The government has been closely following learned medical advice and not peddling scare stories.
Boris has acted on the best advice available.
Whatever the value / validity of advice upon which UK's government has acted, the measures that it's now slowly implementing come well after similar ones already taken by several other countries, including EU ones; that's why I referred to its having dragged its heels.

It still drags them over school/college/university closures and the like and is being berated for merely recommending avoidance of pubs / clubs / restaurants / cimemas / leisure centres (such as CenterParcs) and other venues rather than ordering their official closure so as to entitle their owner/operators to some recourse to their insurances for assistance.

Likewise, sports organisations, the two main London Opera Houses (ROH & ENO), concert venues and others attracting large gatherings - including Muslim Council of Britain and Church of England (not sure about the Roman Catholic Church) - have felt obliged to take their own initiative in implementing event cancellations, including all horse racing, many football and rugby fixtures and religious services rather than being ordered by government to call an immediate halt to them.

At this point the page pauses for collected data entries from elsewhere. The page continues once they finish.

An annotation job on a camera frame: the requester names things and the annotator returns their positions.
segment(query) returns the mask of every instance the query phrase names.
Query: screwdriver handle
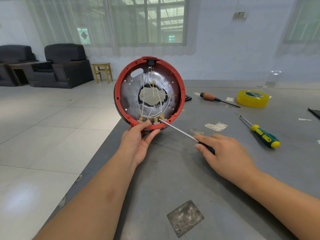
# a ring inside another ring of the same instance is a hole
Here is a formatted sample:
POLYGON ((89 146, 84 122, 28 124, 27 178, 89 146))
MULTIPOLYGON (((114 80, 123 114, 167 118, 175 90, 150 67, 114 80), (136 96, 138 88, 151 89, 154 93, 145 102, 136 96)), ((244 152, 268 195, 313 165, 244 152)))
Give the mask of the screwdriver handle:
POLYGON ((205 100, 209 100, 209 101, 217 101, 217 102, 221 102, 221 99, 209 94, 209 93, 205 93, 205 92, 202 92, 200 93, 200 97, 202 97, 203 99, 205 100))
POLYGON ((216 151, 212 147, 206 145, 205 143, 199 141, 198 144, 204 145, 210 152, 212 152, 214 155, 216 154, 216 151))
POLYGON ((255 124, 251 127, 251 129, 266 146, 270 148, 277 148, 280 146, 280 141, 277 139, 277 137, 261 129, 260 126, 255 124))

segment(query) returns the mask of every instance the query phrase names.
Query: red circular housing
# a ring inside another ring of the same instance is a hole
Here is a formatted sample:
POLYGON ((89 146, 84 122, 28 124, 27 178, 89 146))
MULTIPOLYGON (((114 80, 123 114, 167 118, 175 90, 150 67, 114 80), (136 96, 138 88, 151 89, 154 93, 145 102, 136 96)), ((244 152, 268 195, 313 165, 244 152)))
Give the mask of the red circular housing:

Moreover, this isn't "the 'flu", for which vaccines are available; it's a virus about which considerably less is so far known by those who will become qualified to advise and for which no vaccine is yet available.

UK's government is now, howeverm beginning to fall into line with many other countries on this and will doubtless continue to do so.

But in responding to this I realise that I digress, my virus reference being intended merely as an example of one major factor that's almost certain to interfere with any progress in the UK/EU negotiations and lead to an extension to the transition period that could be months or years.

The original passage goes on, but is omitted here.